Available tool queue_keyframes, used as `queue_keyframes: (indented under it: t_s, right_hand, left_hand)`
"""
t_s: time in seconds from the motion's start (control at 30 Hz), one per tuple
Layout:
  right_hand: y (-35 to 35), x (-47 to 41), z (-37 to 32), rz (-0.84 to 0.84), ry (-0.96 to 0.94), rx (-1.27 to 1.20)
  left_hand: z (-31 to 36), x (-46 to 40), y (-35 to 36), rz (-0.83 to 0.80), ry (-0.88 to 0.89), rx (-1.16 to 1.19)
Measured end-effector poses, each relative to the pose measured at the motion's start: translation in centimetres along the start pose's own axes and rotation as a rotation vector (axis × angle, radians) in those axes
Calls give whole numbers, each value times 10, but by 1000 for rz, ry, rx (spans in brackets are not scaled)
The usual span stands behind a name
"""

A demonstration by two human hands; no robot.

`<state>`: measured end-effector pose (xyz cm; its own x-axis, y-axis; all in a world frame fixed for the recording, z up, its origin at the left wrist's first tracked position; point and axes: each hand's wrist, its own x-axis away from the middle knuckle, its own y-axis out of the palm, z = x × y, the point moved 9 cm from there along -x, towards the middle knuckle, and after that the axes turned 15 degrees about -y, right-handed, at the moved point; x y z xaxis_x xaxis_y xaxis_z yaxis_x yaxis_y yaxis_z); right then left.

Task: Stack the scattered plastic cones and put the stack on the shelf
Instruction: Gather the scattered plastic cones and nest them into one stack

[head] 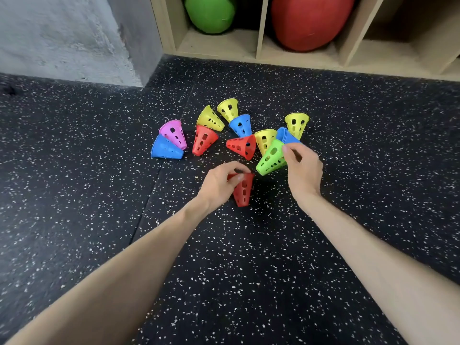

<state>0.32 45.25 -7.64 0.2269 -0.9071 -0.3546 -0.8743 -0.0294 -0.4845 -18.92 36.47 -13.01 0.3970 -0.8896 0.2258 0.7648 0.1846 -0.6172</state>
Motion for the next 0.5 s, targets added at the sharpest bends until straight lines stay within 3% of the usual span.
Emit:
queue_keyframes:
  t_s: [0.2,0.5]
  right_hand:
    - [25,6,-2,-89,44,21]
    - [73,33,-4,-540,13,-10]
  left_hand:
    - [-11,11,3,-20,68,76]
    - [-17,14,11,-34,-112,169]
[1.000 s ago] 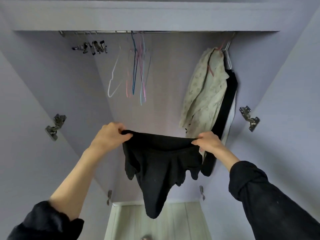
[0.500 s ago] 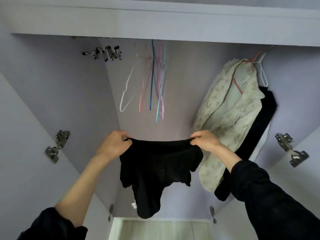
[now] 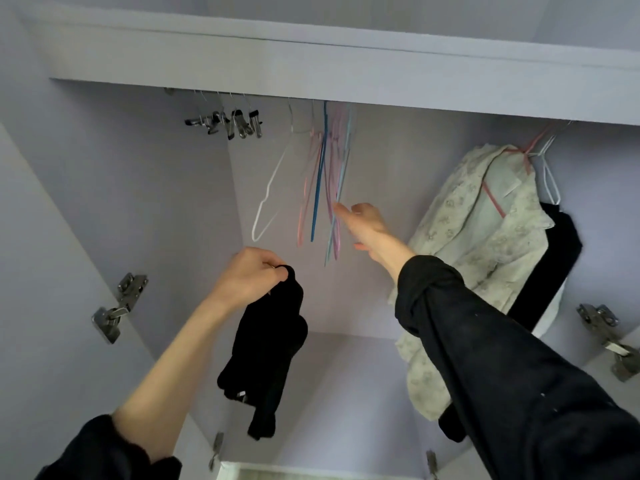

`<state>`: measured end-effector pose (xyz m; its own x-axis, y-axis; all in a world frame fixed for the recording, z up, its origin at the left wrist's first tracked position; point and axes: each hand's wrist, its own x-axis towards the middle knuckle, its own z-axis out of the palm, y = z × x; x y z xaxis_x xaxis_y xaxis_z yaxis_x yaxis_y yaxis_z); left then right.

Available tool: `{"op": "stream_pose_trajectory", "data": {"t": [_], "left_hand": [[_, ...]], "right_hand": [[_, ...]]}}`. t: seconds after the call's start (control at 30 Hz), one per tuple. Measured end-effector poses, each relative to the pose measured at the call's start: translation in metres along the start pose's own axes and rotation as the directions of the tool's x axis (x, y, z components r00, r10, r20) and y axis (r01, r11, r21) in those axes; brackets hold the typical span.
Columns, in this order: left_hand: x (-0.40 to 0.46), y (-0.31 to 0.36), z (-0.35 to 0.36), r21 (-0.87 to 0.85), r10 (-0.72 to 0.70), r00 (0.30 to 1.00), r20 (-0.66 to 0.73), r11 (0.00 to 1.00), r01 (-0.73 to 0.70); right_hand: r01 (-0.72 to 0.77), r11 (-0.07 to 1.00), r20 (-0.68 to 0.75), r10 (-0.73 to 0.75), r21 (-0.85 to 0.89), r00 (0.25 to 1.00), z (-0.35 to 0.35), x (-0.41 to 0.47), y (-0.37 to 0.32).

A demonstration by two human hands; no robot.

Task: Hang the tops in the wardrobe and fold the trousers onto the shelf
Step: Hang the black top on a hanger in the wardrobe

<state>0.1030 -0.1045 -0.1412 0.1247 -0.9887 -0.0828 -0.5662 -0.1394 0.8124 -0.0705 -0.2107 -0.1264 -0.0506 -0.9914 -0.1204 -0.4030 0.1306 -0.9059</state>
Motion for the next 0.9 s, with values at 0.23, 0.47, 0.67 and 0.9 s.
{"op": "stream_pose_trajectory", "data": {"t": [0.23, 0.47, 0.67, 0.9], "left_hand": [[0.0, -0.002, -0.012, 0.021, 0.013, 1.0, -0.005, 1.0, -0.013], [0.002, -0.012, -0.005, 0.027, 0.016, 0.999, 0.05, 0.999, -0.017], [0.0, -0.006, 0.01, 0.041, 0.038, 0.993, 0.114, 0.998, -0.043], [-0.004, -0.006, 0.013, 0.039, 0.042, 0.993, 0.109, 0.998, -0.046]], "right_hand": [[0.026, 0.925, -0.123, -0.078, -0.378, 0.989, 0.032, 0.003, 0.009], [0.136, 0.91, -0.153, -0.21, -0.393, 0.966, 0.023, -0.006, 0.012], [-0.062, 0.953, 0.027, 0.056, 0.295, 0.998, 0.003, -0.011, 0.007], [-0.159, 0.804, 0.151, 0.087, 0.573, 0.985, -0.02, -0.017, 0.013]]}}
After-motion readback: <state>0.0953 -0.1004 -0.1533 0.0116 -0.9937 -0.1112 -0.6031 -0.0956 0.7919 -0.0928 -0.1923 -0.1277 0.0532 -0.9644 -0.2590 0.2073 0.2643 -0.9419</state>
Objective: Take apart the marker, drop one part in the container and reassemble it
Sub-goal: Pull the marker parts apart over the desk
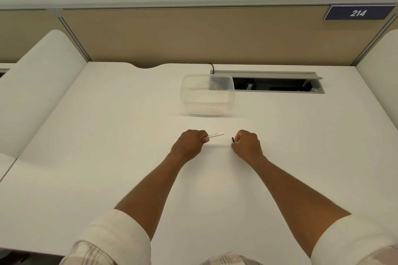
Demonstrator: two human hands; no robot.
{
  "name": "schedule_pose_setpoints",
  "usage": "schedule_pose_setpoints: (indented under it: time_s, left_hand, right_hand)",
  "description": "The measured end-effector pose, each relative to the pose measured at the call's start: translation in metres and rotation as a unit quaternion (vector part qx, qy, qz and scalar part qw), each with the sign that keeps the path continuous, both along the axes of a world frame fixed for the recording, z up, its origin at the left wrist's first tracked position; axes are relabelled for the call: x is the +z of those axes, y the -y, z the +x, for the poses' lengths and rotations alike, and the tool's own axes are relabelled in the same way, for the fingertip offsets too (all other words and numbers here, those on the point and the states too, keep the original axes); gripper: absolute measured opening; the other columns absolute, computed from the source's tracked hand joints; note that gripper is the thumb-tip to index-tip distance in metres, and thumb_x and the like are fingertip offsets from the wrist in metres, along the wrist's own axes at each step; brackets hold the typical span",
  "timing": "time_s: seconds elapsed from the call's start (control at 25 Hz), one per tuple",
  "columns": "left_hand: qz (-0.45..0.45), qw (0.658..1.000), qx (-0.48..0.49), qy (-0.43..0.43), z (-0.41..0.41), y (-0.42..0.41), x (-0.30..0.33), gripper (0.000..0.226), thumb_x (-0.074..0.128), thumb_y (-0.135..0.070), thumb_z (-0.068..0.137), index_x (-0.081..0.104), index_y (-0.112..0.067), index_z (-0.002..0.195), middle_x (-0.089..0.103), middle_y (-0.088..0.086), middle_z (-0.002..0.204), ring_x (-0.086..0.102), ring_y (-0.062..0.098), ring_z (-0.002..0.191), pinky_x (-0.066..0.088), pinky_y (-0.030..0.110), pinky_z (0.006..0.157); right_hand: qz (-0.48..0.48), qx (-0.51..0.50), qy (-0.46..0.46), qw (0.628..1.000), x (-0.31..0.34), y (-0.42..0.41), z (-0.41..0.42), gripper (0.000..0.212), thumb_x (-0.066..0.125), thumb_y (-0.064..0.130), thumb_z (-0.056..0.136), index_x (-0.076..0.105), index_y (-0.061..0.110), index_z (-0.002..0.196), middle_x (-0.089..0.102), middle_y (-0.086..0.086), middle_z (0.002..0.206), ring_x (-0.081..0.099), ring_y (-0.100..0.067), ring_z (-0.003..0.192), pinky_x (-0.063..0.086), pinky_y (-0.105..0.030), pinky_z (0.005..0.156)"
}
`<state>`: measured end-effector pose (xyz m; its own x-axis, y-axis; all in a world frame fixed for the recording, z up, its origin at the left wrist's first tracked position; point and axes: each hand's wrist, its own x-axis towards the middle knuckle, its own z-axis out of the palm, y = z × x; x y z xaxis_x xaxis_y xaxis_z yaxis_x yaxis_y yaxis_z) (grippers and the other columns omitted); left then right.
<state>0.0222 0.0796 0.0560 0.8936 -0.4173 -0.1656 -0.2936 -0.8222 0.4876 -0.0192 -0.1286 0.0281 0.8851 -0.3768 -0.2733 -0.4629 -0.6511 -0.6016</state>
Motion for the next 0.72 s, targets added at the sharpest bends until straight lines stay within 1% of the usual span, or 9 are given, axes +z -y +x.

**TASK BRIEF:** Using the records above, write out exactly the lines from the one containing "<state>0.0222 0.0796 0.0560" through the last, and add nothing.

**ANSWER SPACE:**
<state>0.0222 0.0796 0.0560 0.8936 -0.4173 -0.1656 -0.2936 -0.8222 0.4876 -0.0192 -0.1286 0.0281 0.8851 -0.3768 -0.2733 -0.4629 -0.6511 -0.6016</state>
Motion for the next 0.72 s, targets added at the sharpest bends until straight lines stay within 1% of the usual span, or 9 are given, axes +z -y +x.

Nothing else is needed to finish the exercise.